The picture above, for example, is not a keepsake from those days. I drew it this morning. I have improved a lot.
So, one of the things that I learned in Kindergarten is that “Art” is not for me. Later, the school choir director would tell me that singing is not for me. My failures at “Art” and singing persuaded me that the manual dexterity, self discipline, and ear required to play a musical instrument were not in my wheelhouse either.
My school days reinforced the lesson about “Art” that I learned in Kindergarten. “Art” is for other people who are more talented, disciplined, and creative than I am.
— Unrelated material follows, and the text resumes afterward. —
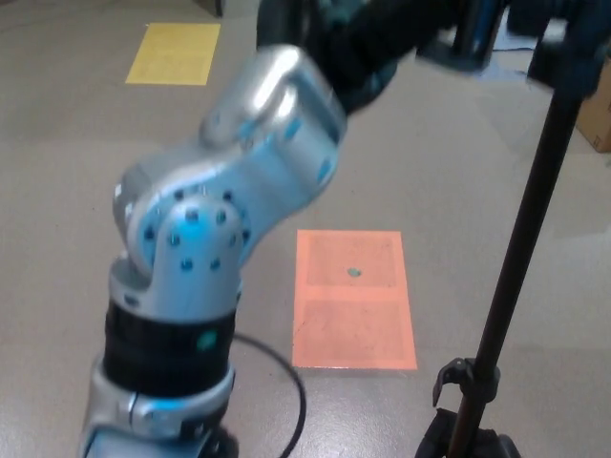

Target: A phone stand is kept on the floor and the robot uses both its hands to grab it and uses its left hand to extend the phone stand by pulling it upwards

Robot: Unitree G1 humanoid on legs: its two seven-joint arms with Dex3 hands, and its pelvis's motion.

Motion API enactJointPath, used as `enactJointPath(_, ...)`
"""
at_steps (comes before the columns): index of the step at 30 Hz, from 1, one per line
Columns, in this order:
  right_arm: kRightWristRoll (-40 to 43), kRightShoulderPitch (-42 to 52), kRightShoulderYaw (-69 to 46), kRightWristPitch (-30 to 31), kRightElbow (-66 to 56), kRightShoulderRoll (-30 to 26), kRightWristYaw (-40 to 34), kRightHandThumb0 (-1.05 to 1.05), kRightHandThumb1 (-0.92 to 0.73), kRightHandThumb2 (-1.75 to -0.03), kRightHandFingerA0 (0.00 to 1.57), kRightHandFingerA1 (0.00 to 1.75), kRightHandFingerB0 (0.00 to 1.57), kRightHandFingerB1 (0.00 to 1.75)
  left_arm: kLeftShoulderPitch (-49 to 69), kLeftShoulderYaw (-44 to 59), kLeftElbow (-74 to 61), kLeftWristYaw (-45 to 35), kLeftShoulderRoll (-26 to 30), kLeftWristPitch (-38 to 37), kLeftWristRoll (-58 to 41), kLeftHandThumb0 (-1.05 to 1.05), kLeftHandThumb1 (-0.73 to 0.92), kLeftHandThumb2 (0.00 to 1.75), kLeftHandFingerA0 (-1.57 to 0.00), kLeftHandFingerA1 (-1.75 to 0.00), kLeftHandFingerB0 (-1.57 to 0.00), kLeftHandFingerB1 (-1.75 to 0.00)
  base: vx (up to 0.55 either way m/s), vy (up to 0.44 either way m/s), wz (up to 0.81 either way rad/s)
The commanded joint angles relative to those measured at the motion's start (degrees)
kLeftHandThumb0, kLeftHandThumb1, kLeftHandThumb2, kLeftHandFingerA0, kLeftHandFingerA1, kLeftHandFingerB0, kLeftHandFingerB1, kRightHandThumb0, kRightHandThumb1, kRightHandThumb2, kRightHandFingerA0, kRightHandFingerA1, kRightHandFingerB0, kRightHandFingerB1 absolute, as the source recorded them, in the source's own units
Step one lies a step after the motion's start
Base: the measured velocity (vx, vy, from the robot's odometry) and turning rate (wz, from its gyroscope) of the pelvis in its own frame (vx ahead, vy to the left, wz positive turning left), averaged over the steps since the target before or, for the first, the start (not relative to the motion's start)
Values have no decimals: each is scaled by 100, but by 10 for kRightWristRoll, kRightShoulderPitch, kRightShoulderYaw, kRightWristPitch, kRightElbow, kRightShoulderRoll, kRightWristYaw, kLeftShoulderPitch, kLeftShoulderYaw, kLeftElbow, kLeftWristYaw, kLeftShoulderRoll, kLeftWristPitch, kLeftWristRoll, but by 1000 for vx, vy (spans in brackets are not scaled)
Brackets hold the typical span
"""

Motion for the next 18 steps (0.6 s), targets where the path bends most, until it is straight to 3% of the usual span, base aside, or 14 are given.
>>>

I bet that I am not only person who learned that lesson.
Our culture also gives us the message that “Art” is for the professionals to make. The rest of us can pay for the concert tickets, recordings, museum memberships, and streaming services that support the professionals.
But, at its most basic level, art is what Mrs. Crawford tried to teach me with modeling clay or popsicle sticks that I could glue together. What I made did not resemble anything in nature, but I was putting things together, I was giving shape to the shapeless, and color to blank sheets of paper.
I was also learning that whatever I create will probably look like a mess at first. I eventually learned how to create with words. I made my living with words. Everything I write is a mess at first. It has taken me weeks to write these 500 words.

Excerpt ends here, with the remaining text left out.